**Description of the task:**
Scan the data that follows and count the lines with the string "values"; answer with the count alone.
Start of Data segment
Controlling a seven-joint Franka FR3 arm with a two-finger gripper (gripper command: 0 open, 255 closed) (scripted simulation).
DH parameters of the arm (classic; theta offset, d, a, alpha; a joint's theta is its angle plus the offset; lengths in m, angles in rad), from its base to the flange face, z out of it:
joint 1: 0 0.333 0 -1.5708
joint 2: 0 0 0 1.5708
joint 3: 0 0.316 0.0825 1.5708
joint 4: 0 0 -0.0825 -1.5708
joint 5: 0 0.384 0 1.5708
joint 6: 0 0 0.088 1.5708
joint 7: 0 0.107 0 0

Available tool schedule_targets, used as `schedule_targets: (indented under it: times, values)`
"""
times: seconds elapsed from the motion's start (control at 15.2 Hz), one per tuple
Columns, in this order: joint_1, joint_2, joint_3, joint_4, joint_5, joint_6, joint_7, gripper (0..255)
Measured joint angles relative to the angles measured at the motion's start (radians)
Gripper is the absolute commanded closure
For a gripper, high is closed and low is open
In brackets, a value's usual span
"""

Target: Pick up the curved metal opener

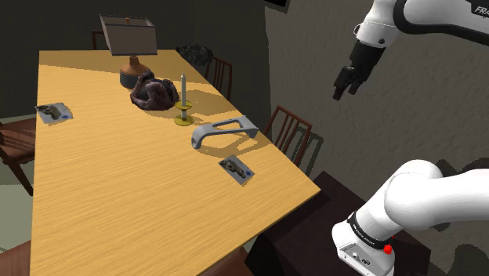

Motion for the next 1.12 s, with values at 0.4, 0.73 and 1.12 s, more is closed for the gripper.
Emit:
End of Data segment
**Finished exercise:**
2